- HOW TO COMPLETE THIS TASK -
How many lines below hold "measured"? Answer with only the number.
*** Opening of INFORMATION SHOWN ***
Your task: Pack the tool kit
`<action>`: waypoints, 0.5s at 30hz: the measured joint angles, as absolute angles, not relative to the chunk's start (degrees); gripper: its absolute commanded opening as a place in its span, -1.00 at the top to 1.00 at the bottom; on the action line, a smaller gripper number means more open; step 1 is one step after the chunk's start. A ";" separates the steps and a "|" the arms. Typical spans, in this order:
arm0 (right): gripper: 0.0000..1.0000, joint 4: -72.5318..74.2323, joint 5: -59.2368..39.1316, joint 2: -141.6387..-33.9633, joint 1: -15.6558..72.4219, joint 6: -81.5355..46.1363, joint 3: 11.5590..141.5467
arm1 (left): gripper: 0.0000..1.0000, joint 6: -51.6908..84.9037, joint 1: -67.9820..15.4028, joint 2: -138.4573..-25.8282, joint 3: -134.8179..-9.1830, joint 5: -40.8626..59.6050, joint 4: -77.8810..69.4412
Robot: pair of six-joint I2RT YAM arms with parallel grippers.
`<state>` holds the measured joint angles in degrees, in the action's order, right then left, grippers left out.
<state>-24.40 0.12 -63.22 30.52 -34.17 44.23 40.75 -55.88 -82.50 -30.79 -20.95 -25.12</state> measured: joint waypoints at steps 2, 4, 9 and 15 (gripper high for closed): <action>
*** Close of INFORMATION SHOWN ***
- TASK OUTPUT -
3